* To do:
Using the data below, copy every line that contains the word "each".

* Stored data:
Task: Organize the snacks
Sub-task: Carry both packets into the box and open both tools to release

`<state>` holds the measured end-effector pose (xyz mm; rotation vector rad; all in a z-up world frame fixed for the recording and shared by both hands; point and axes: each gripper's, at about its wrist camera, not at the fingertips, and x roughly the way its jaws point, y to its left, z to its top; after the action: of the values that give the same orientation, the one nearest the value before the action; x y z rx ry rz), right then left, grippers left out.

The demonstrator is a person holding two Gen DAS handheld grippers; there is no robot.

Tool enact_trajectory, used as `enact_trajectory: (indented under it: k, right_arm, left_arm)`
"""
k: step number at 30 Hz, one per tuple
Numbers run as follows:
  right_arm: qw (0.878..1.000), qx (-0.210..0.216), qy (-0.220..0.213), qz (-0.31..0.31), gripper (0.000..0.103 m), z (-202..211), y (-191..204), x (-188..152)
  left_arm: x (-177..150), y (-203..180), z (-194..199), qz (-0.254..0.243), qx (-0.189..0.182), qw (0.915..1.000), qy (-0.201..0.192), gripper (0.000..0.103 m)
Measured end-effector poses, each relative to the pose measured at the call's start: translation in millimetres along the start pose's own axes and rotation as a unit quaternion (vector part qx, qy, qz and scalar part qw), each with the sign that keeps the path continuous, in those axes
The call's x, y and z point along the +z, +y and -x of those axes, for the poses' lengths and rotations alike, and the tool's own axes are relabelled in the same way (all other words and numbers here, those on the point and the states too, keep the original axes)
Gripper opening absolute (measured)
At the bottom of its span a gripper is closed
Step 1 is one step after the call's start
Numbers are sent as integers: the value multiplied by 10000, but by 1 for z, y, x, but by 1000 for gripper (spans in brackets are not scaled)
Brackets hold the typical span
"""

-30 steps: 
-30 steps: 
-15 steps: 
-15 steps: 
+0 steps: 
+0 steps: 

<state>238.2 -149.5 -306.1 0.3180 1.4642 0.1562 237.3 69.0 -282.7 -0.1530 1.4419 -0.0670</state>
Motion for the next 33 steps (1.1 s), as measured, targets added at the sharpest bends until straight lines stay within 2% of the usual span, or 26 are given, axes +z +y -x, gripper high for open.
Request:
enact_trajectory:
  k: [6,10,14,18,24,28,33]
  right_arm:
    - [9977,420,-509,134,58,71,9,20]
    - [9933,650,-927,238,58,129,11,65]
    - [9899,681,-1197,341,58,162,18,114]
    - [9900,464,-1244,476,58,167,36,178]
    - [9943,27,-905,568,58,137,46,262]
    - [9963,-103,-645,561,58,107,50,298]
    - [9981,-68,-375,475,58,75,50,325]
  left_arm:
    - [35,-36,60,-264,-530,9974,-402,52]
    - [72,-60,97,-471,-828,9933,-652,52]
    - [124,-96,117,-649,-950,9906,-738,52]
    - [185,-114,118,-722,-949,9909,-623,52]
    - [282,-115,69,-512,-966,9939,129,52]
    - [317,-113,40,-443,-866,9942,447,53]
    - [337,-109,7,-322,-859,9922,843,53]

* Answer for the task:
`<state>` holds the measured end-effector pose (xyz mm; rotation vector rad; all in a z-up world frame fixed for the recording and shared by both hands; point and axes: each gripper's, at about its wrist camera, not at the fingertips, and x roughly the way its jaws point, y to its left, z to its top; after the action: of the values that give the same orientation, the one nearest the value before the action; x y z rx ry rz), right then left, grippers left out.
Measured end-effector poses, each relative to the pose measured at the call's start: translation in millimetres along the start pose's own axes and rotation as a unit quaternion (vector part qx, qy, qz and scalar part qw), each with the sign that keeps the path continuous, in those axes

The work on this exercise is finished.